Tuesday, November 6, 2007

If a Girl Makes a Play in the Pack and is Big, Does Anyone See Her?

Much like the annoying age-old question, "If a tree falls in the woods and no one is around, does it make a sound," in this blog I have aimed to make readers think about the perception of big girls (with tree trunk legs - kidding) in derby; it's meant as a support to those of us who aren't naturally athletic or who are but don't look like it. So, I guess this can be considered my come-back post to a blog I kinda hoped wouldn't make a sound.

In all honesty, I hate typing the words "big girls" just as much as I hate considering myself one. I cringe on the inside. I guess that's why I stopped writing - this blog makes me somewhat uncomfortable... Ok, a LOT uncomfortable, but then again so do booty shorts and fishnets, but that doesn't stop me from wearing them, so I guess I better step up and keep this thing going regardless the anxiety I feel about revealing what it feels like to overcome the obstacles of my body to perform on both an athletic and intellectual level.

Truth is, (verbal diahrea coming) I get an anxiety attack almost every evening before practice. Why? I'm afraid I can't compete. I won't be able to finish a snake drill, I'll be last at whatever we're doing, etc. The only thing I can figure out that works is remembering every night I've come home from a practice feeling really great about something I rocked and asking myself to provide evidence where I've actually been overcome by the events of something negative that happened at practice. I never can. Practice never goes terrible, yet I still have to tell myself to suck it up twice a week.

I was beginning to think I didn't like skating anymore until the city of Baltimore repaved Lake Montebello, a 1.3 mile stretch surrounding a watershed. This summer, upon it's completion, I couldn't wait to get out of work and go skate at the lake. I was waking up each morning thinking about skating at the lake. I was (and still am to some extent) obsessed with the lake. This made me re-realize that I really love skating. So why the anxiety about practice at the rink? Competition. I can't believe I sacrificed my own beliefs that I contantly cram down everybody's throat that YOU CAN DO ANYTHING YOU WANT. I don't think I can compete because of my size.

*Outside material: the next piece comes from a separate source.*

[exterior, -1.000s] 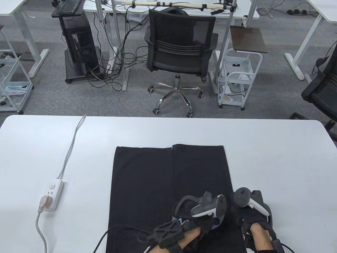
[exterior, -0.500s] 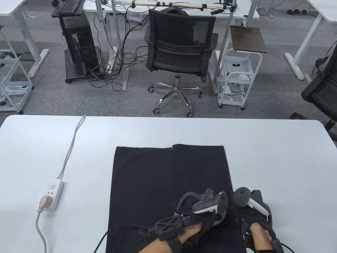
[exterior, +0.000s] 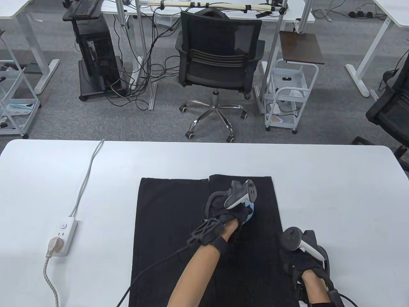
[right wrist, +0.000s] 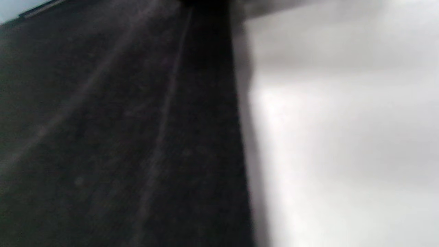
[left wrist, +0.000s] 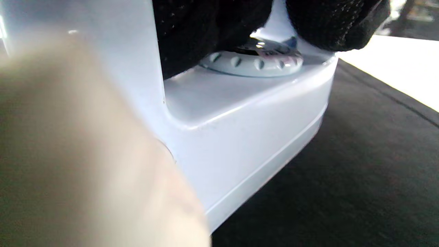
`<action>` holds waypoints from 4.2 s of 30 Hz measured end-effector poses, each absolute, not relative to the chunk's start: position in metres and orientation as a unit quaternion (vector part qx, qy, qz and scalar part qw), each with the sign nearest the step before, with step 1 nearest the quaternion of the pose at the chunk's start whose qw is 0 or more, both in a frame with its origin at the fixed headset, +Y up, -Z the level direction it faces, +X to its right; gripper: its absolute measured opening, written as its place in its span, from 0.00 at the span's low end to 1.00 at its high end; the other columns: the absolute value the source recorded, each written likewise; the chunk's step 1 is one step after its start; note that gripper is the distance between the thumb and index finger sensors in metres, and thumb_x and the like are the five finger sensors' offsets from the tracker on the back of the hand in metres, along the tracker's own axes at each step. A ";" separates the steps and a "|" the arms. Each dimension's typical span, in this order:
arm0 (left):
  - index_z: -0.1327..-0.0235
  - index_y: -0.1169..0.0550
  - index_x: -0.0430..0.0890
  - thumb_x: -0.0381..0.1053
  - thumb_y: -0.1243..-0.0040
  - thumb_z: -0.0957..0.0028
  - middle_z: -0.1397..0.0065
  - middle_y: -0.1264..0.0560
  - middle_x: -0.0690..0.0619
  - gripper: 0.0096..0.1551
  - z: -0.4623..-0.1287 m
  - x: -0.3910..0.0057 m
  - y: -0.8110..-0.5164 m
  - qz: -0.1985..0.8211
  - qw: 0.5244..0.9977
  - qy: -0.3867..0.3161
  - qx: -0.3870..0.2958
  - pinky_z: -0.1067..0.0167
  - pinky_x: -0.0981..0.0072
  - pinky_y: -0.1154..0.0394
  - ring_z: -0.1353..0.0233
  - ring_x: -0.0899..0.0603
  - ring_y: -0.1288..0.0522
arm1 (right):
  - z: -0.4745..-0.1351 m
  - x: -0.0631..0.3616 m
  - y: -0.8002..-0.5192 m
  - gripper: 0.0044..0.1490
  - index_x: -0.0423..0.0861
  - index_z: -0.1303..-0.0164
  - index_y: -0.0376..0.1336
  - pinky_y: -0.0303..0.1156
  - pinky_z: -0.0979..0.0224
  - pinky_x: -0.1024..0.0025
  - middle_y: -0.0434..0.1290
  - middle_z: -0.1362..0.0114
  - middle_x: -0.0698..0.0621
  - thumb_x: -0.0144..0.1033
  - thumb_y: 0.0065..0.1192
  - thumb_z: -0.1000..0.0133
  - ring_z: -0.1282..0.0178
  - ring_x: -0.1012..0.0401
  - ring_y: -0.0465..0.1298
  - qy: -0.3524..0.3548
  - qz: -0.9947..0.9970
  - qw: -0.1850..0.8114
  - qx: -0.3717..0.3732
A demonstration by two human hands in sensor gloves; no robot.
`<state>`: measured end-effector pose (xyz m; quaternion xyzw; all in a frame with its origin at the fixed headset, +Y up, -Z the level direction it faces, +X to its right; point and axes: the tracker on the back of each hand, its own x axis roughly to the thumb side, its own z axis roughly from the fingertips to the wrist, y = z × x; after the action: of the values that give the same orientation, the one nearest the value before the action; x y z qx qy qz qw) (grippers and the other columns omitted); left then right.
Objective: Iron trousers with electric iron on table
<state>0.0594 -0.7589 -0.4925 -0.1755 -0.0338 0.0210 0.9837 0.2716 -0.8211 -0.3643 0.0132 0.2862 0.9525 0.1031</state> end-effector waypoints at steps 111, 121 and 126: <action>0.22 0.50 0.34 0.57 0.26 0.51 0.19 0.45 0.31 0.61 -0.382 -0.361 -0.733 0.325 0.906 0.259 0.080 0.32 0.26 0.39 0.23 0.26 0.36 | -0.343 0.237 -0.794 0.46 0.42 0.17 0.29 0.50 0.28 0.25 0.38 0.14 0.30 0.47 0.40 0.35 0.19 0.30 0.45 0.212 0.965 0.117 0.102; 0.21 0.47 0.35 0.58 0.26 0.51 0.18 0.45 0.31 0.59 -0.348 -0.354 -0.644 0.110 0.957 0.220 0.154 0.31 0.23 0.42 0.22 0.25 0.38 | -0.333 0.231 -0.784 0.46 0.42 0.17 0.29 0.49 0.29 0.24 0.38 0.14 0.30 0.47 0.40 0.35 0.19 0.30 0.44 0.181 0.968 0.116 0.131; 0.18 0.48 0.36 0.61 0.27 0.51 0.15 0.48 0.32 0.62 -0.344 -0.368 -0.666 0.017 0.968 0.239 0.080 0.31 0.20 0.46 0.19 0.22 0.42 | -0.330 0.225 -0.783 0.46 0.42 0.17 0.29 0.49 0.29 0.24 0.38 0.14 0.30 0.47 0.40 0.35 0.19 0.29 0.44 0.183 0.966 0.108 0.145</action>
<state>-0.3685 -0.6656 -0.3440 0.0796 0.2387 0.0170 0.9677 0.2248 -0.7831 -0.3299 0.1448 0.1827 0.9664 0.1085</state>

Then, last week, I get an e-mail from a girl who stumbled across the blog I wanted to remain silent. In a nutshell, she was thanking me for writing it, as she was preparing to tryout for a league and had been battling her own self-doubt about whether or not she could do it. That's when I realized I needed to get myself in check and step it up on this thing.

So, if a girl makes a play in the pack and is big, does anyone see her? Yes. and they cheer her on harder than they would someone who's a natural (at least in my league they do). Derby's great for many reasons, but one of them is that everyone involved wants to see you succede - a tenant that's vastly different from how women treat each other outside the derby world.

This is the only way derby is going to make it this go around: we all must support each other in individual and group success. This is why I share sponsorship info with other leagues and advice regarding what's worked and what hasn't for us - there's no reason to make each league recreate the wheel. We have to help each other be our absolute best in athleticism and business. The business part comes easy to me, the athleticism? Not so much, but I'm working on it.

What about extending what we learn about how we support each other on the rink into real life? Now, I'm not going to go all Dr. Phil on your ass, but you get the point. With nearly/over 200 leagues all over the world, you think what we learn from this can't evoke change? It can.

We've just completed our second season, and we're now into two months of relaxed attendance requirements. I've made a promise to myself to still go to the gym, to still go to practice (ok, trying to get over the anxiety), and now, to still encourage those of you who are in the same boat as me (let's hope this fucker doesn't sink!). There you have it.

2 comments:

reet said...

dude, this is what makes me want to come back after maternity leave. thanks for always encouraging me.

Betty Beatdown said...

It's great that you set up this blog. Larger women are a must for derby! I think you are awesome and a great player...I hope you can get over your anxiety and keep working on being the best that you can be! Love you!!!